A associação tem 20 sócios e reúne companhias de diversos segmentos que utilizam florestas plantadas, como celulose e papel, energia, painéis e produtos sólidos de madeira. "A Abraf pretende ter um caráter mais político que a Sociedade Brasileira de Silvicultura (SBS), essencialmente ligada aos aspectos técnicos da produção e a quem devemos boa parte dos avanços da indústria florestal nas últimas décadas", afirma o presidente da nova entidade.
"Apagão florestal"
A Abraf surge para tentar reverter o atual quadro do setor, que vive um impasse com a escassez de madeira de florestas plantadas. "Estamos prestes a viver um apagão florestal", diz Aguiar. Estima-se em 200 mil hectares o déficit anual do País, que possui hoje uma área produtiva de 300 mil hectares. "A demanda atual já é maior que a oferta, e as duas curvas se afastarão cada vez mais uma da outra, de forma infelizmente irreversível no curto prazo, transformando o Brasil em um grande importador de madeira", afirma Aguiar. Alguns setores e áreas já começam a passar por dificuldades, como o Sul do Brasil, onde já há falta de pinus para a indústria moveleira. Em 2003, pequenos volumes foram importados do Mercosul.

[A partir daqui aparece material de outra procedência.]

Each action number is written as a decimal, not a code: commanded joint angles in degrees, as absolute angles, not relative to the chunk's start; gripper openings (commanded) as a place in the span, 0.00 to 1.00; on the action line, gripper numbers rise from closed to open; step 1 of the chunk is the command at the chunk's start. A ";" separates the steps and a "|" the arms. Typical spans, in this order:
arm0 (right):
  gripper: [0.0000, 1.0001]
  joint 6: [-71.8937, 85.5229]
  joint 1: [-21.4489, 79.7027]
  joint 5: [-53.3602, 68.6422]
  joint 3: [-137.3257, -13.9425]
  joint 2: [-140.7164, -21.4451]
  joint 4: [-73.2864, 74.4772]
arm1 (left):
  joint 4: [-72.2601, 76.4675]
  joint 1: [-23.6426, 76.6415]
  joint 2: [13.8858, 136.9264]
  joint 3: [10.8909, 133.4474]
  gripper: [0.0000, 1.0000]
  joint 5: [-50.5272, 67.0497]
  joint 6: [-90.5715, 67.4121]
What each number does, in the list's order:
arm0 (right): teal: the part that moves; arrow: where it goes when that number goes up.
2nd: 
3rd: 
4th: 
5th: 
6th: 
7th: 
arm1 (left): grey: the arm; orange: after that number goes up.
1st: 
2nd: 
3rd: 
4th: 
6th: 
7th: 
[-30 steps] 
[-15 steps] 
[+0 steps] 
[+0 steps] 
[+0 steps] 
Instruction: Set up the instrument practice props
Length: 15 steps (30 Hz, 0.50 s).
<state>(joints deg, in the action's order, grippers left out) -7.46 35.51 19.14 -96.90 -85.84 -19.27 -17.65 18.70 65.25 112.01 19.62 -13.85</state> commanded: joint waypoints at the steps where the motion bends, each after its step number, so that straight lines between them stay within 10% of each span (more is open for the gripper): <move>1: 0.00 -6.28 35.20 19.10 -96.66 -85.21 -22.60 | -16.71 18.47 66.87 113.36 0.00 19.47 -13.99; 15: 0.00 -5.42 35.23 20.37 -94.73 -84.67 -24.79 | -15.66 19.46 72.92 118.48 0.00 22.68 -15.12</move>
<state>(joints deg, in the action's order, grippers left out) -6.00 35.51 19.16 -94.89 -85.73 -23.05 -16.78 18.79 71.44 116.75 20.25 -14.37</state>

A tendência é que esse déficit aumente rapidamente nos próximos anos, uma vez que a expansão da área florestal não está acompanhando o ritmo de crescimento do consumo. "Além da limitação do crescimento de setores que usam a madeira como matéria-prima, a escas-sez do produto pode aumentar a pressão sobre florestas nativas, em especial por parte de setores menos organizados", destaca Aguiar.
Inserção de pequenos e médios
Para reverter este quadro, a Abraf vê um única saída: a inserção de pequenos e médios produtores rurais na atividade silvícola. O atual modelo concentrou os plantios nas grandes empresas que, sediadas perto de grandes centros urbanos, não têm para onde crescer. Para isso, precisa do governo para garantir linhas de crédito adequadas, programas de fomento e assistência técnica. Os três itens foram contemplados no Programa Nacional de Florestas. As grandes empresas funcionariam como pólos de desenvolvimento, usando sua capacidade de tecnologia, financiamento e de aquisição de madeira.

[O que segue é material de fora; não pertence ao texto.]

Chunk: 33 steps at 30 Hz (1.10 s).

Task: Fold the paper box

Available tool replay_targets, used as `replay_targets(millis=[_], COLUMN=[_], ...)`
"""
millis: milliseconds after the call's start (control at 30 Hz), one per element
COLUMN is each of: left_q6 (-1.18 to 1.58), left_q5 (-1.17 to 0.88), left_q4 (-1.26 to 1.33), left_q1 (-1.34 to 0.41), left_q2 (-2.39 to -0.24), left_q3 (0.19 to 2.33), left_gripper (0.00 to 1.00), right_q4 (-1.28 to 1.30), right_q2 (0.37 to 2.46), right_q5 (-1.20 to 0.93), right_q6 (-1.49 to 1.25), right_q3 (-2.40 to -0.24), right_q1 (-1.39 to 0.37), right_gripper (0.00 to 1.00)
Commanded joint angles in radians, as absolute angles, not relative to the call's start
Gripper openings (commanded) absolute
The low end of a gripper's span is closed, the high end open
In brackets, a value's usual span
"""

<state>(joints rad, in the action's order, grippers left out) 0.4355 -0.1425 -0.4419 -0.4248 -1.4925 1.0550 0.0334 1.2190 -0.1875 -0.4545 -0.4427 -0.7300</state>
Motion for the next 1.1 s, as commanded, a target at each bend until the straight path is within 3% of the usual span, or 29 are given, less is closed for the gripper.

O setor quer ainda aumentar sua competitividade e, por isso, solicita a desoneração da produção, com otimização das exigências legais, taxas e tributos para comercialização de produtos florestais. Parte desta demanda também já foi atendida. O diretor do Programa nacional de Florestas, Tasso Rezende de Azevedo, lembra que foi publicada uma portaria alterando regras para exportação de produtos florestais. O Ministério do Meio Ambiente aceita também rever algumas legislações que são do interesse do setor. "Queremos facilitar o fomento da atividade", diz Azevedo. Estas questões serão discutidas no âmbito do Conselho Nacional do Meio Ambiente (Conama).

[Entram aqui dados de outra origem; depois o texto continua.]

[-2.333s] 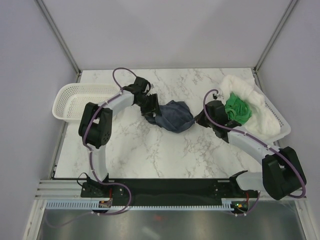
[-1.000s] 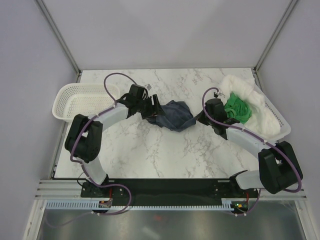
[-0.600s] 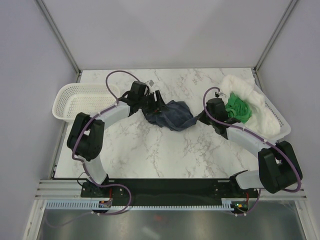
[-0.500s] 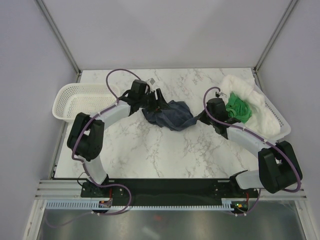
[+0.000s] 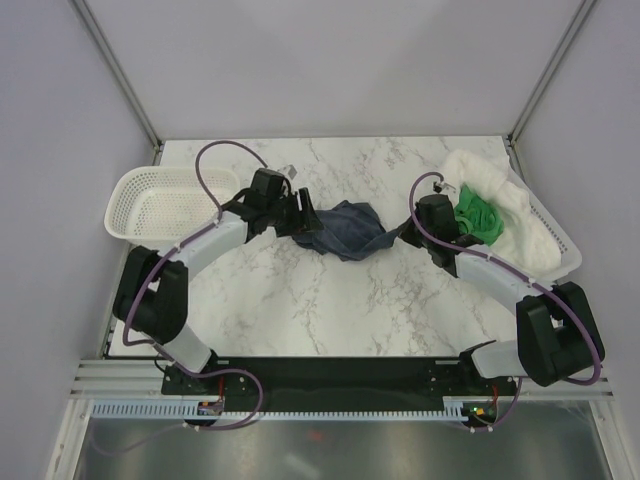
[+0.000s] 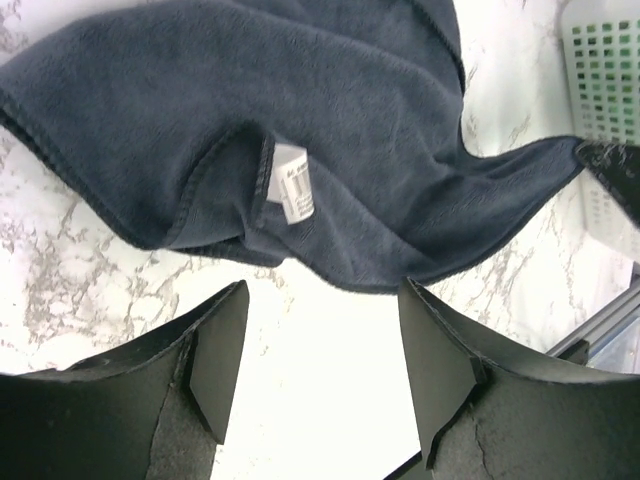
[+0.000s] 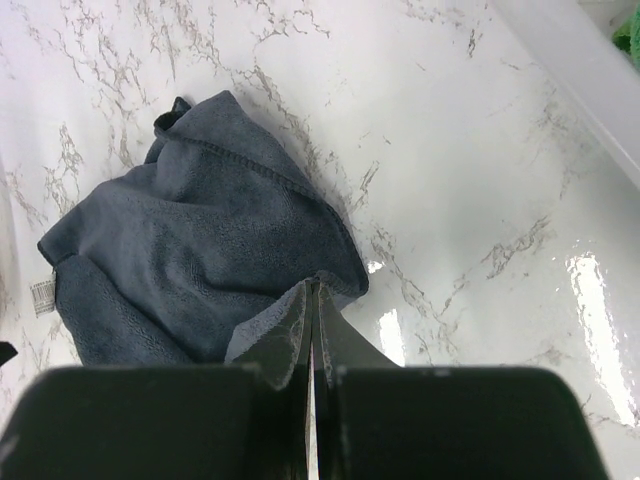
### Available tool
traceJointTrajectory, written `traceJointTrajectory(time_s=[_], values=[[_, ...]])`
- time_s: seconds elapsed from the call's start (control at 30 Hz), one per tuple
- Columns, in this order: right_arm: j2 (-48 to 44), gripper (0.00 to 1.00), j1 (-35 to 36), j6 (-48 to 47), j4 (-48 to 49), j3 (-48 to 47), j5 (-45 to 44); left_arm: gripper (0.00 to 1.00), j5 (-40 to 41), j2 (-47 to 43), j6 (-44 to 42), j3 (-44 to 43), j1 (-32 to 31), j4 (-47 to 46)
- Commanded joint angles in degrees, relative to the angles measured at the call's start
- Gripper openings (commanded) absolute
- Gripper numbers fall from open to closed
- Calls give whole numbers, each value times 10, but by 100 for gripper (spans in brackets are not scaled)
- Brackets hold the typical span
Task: Fold and stack the towels
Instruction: Flatten out the crumpled towel
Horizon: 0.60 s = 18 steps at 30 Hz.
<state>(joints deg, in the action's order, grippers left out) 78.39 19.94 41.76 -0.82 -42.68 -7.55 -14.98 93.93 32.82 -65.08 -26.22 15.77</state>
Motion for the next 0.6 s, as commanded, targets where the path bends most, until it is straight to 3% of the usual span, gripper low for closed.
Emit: traceJointTrajectory(time_s=[0.0, 0.2, 0.57], values=[[4, 0, -5, -8, 19, -5, 1, 68, 4, -24, -28, 35, -1, -32], [2, 0, -7, -4, 20, -6, 5, 62, -22, 11, -21, 65, -1, -109], [8, 0, -8, -5, 20, -4, 5, 60, -23, 74, -16, 14, -1, -124]])
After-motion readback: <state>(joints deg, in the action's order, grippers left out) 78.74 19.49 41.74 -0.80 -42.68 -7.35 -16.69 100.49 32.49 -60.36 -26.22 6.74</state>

A Abraf acredita que se sua agenda for bem-sucedida poderá, em um prazo de dez a 15 anos, elevar as exportações florestais de US$ 5,4 bilhões para US$ 15 bilhões anuais, aumentar a arrecadação de impostos para US$ 6 bilhões e incorporar mais de 2 milhões de hectares às reservas nativas das empresas, além de gerar novos empregos.